# Your task:
Restate verbatim the span of lines below between the line with "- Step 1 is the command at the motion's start" and the line with "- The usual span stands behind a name", including those two lines, and only that span.

#### Dataset extract

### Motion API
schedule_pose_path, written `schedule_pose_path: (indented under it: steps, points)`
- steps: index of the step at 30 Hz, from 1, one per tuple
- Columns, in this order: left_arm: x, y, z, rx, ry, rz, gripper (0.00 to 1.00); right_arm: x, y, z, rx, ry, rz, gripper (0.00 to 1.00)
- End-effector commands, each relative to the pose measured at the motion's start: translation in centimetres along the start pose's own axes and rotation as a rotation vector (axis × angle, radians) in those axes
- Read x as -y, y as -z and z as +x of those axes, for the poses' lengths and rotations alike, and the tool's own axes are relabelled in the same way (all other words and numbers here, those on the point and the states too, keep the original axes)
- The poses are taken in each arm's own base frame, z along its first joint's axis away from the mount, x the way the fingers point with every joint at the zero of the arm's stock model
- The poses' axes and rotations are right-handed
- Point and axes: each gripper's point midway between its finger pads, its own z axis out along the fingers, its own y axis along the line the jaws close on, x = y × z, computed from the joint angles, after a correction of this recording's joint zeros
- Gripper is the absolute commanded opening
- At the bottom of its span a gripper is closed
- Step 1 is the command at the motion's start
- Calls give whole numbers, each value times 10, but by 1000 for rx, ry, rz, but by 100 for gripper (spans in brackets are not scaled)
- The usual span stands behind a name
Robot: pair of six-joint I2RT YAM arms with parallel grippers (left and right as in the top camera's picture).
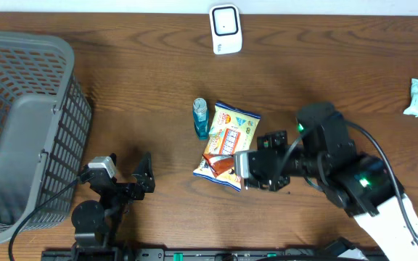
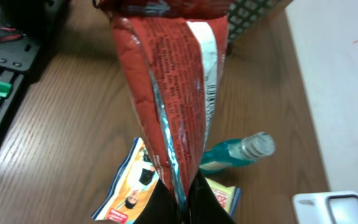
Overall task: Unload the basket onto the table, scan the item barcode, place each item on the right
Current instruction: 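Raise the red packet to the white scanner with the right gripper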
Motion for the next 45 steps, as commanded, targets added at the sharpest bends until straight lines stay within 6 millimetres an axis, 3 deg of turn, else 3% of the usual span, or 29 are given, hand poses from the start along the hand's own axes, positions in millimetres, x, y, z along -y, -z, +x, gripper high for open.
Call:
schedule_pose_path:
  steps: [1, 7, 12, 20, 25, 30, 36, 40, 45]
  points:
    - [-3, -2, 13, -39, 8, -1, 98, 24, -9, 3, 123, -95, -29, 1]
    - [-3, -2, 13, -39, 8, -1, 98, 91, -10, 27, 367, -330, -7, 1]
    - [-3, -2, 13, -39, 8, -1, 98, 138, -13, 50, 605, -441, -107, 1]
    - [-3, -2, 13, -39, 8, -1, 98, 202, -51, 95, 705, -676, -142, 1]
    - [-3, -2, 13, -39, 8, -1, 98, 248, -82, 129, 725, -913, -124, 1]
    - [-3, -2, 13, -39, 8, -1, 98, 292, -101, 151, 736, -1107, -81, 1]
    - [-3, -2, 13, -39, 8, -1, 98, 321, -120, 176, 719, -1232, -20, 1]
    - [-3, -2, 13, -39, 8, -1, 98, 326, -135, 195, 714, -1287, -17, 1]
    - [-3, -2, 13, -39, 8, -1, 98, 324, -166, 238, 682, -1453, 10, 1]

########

# Reply:
- Step 1 is the command at the motion's start
- Calls give whole numbers, each value times 10, but by 1000 for rx, ry, rz, but by 100 for gripper (spans in brackets are not scaled)
- The usual span stands behind a name

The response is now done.